Items from a dataset:
────────────────────

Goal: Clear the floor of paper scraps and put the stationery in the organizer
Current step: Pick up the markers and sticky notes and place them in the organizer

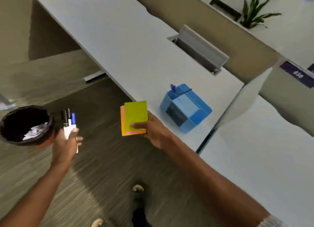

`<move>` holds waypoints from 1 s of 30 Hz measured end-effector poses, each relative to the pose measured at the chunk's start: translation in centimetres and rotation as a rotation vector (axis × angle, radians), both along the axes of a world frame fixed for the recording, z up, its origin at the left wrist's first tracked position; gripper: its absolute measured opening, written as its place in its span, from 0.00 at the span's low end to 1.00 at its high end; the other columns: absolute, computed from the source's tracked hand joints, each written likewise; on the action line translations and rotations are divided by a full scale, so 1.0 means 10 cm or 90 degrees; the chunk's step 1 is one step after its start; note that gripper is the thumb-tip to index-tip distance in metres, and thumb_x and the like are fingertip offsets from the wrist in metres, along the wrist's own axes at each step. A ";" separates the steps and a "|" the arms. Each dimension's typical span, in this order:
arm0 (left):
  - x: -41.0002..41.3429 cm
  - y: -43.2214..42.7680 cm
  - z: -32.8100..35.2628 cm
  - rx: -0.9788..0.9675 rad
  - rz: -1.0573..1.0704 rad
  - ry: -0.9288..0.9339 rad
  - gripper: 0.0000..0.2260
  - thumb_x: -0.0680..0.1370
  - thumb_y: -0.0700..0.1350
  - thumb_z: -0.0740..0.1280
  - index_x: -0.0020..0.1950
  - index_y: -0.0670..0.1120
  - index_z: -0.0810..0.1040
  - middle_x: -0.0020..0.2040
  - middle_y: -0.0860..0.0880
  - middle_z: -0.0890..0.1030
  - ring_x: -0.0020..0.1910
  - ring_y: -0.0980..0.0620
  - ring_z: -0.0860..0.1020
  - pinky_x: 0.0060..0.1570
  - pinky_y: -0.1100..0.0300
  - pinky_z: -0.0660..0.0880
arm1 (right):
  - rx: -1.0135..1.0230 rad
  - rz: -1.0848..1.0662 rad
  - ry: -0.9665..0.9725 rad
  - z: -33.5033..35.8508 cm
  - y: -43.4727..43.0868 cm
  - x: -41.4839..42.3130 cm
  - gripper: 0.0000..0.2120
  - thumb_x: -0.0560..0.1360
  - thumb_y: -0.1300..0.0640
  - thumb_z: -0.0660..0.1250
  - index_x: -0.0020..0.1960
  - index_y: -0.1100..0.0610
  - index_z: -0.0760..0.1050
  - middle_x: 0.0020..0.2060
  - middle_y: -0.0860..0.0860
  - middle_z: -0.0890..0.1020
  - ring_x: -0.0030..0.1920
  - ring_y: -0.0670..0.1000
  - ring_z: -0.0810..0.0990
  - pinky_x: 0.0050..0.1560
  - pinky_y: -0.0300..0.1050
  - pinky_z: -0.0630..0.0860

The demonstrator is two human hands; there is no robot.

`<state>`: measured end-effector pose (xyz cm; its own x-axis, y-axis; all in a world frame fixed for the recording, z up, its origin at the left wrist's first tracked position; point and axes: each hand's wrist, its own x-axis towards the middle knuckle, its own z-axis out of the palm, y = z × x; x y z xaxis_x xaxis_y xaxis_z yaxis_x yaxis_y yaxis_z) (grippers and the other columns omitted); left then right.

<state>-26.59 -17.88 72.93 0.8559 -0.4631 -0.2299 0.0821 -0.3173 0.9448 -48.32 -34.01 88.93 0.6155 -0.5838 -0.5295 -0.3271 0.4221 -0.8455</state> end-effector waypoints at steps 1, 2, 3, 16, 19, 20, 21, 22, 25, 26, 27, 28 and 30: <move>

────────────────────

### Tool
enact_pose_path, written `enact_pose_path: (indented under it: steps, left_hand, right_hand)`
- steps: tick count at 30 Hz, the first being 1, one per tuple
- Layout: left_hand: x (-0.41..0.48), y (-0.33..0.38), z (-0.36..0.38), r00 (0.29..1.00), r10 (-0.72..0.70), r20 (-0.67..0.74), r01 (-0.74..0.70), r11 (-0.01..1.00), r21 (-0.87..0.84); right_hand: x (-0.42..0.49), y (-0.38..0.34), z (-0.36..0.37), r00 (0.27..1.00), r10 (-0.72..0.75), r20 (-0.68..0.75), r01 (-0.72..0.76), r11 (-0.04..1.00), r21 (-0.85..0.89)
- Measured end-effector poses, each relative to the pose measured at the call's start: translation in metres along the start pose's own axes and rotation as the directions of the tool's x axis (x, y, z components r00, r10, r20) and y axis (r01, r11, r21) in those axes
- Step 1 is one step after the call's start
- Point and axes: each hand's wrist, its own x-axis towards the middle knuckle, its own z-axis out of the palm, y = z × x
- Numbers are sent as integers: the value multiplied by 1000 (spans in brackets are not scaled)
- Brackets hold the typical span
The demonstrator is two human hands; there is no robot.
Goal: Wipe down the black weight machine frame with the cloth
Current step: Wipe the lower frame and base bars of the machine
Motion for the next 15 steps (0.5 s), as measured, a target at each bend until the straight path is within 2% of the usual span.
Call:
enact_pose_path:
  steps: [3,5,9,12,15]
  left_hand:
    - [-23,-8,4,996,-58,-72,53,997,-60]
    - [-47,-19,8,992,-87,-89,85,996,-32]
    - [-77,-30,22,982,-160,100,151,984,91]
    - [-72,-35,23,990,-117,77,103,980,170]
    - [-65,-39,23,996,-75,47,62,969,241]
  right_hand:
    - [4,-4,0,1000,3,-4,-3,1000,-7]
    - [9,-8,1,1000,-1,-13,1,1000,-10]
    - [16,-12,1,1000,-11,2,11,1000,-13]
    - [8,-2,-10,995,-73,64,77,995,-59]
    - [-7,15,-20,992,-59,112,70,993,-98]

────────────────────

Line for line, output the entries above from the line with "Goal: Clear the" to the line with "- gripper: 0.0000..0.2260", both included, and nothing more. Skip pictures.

Written solution:
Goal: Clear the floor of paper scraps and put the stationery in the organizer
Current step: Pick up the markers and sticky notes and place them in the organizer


`<move>` holds waypoints from 1 s of 30 Hz measured end-effector poses, each relative to the pose measured at the chunk's start: translation in centimetres and rotation as a rotation vector (axis × angle, radians), both along the axes of a world frame fixed for the recording, z up, its origin at the left wrist's first tracked position; gripper: its absolute measured opening, written as its place in its span, from 0.00 at the span's low end to 1.00 at its high end; the other columns: absolute, computed from the source's tracked hand joints, each written likewise; on the action line translations and rotations are divided by a full scale, so 1.0 means 10 cm or 90 degrees; the chunk's step 1 is one step after its start; note that gripper is the thumb-tip to index-tip distance in metres, and thumb_x and the like are fingertip offsets from the wrist in metres, along the wrist's own axes at each step. A ";" separates the steps and a "|" the arms. Each dimension's typical span, in this order:
arm0 (left):
  - x: -41.0002..41.3429 cm
  - y: -43.2214..42.7680 cm
  - z: -32.8100..35.2628 cm
  - rx: -0.9788..0.9675 rad
  - rz: -1.0573..1.0704 rad
  - ry: -0.9288..0.9339 rad
  - gripper: 0.0000..0.2260

This output contains the complete answer.